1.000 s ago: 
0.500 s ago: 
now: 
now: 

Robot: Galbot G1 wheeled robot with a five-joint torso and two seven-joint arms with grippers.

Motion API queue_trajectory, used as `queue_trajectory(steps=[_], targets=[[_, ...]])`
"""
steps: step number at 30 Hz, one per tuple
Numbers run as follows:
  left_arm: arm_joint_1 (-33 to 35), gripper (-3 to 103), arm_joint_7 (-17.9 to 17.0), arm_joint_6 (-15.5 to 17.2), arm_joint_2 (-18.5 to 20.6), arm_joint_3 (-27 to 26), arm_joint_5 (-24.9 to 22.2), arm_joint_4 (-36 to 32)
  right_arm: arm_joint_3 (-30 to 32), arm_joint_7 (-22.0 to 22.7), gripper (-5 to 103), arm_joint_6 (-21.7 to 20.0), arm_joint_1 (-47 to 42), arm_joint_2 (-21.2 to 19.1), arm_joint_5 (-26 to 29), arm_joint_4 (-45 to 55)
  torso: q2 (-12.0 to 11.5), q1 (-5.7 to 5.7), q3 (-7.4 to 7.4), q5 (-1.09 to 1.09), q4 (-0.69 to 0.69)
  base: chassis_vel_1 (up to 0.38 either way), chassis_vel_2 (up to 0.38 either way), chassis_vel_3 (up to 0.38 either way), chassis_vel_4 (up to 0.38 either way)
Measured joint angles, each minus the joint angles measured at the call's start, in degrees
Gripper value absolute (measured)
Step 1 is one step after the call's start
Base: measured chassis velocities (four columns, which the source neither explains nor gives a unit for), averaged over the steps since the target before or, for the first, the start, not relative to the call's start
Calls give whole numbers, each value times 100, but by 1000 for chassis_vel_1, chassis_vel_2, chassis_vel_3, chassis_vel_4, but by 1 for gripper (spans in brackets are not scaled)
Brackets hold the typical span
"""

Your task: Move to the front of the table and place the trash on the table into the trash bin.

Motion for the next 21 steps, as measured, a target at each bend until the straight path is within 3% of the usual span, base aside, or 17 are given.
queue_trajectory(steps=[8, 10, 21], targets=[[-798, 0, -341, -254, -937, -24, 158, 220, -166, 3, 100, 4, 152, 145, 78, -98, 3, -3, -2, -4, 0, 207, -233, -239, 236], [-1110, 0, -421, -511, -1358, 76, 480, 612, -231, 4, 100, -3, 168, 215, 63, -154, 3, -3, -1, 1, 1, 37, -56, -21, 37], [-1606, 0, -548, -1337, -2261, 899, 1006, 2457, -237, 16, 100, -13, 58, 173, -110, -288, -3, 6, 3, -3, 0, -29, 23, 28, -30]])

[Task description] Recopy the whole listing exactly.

[Response box]
1.000 s ago: 
0.500 s ago: 
now: 
now: 

Robot: Galbot G1 wheeled robot with a five-joint torso and two seven-joint arms with grippers.

Motion API queue_trajectory, used as `queue_trajectory(steps=[_], targets=[[_, ...]])`
"""
steps: step number at 30 Hz, one per tuple
Numbers run as follows:
  left_arm: arm_joint_1 (-33 to 35), gripper (-3 to 103), arm_joint_7 (-17.9 to 17.0), arm_joint_6 (-15.5 to 17.2), arm_joint_2 (-18.5 to 20.6), arm_joint_3 (-27 to 26), arm_joint_5 (-24.9 to 22.2), arm_joint_4 (-36 to 32)
  right_arm: arm_joint_3 (-30 to 32), arm_joint_7 (-22.0 to 22.7), gripper (-5 to 103), arm_joint_6 (-21.7 to 20.0), arm_joint_1 (-47 to 42), arm_joint_2 (-21.2 to 19.1), arm_joint_5 (-26 to 29), arm_joint_4 (-45 to 55)
  torso: q2 (-12.0 to 11.5), q1 (-5.7 to 5.7), q3 (-7.4 to 7.4), q5 (-1.09 to 1.09), q4 (-0.69 to 0.69)
  base: chassis_vel_1 (up to 0.38 either way), chassis_vel_2 (up to 0.38 either way), chassis_vel_3 (up to 0.38 either way), chassis_vel_4 (up to 0.38 either way)
Measured joint angles, each minus the joint angles measured at the call's start, in degrees
Gripper value absolute (measured)
Step 1 is one step after the call's start
Base: measured chassis velocities (four columns, which the source neither explains nor gives a unit for), averaged over the steps since the target before or, for the first, the start, not relative to the call's start
Calls give whole numbers, each value times 100, but by 1000 for chassis_vel_1, chassis_vel_2, chassis_vel_3, chassis_vel_4, but by 1 for gripper (spans in brackets are not scaled)
Brackets hold the typical span
"""

Your task: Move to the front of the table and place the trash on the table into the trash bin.

Motion for the next 21 steps, as measured, a target at each bend until the straight path is within 3% of the usual span, base aside, or 17 are given.
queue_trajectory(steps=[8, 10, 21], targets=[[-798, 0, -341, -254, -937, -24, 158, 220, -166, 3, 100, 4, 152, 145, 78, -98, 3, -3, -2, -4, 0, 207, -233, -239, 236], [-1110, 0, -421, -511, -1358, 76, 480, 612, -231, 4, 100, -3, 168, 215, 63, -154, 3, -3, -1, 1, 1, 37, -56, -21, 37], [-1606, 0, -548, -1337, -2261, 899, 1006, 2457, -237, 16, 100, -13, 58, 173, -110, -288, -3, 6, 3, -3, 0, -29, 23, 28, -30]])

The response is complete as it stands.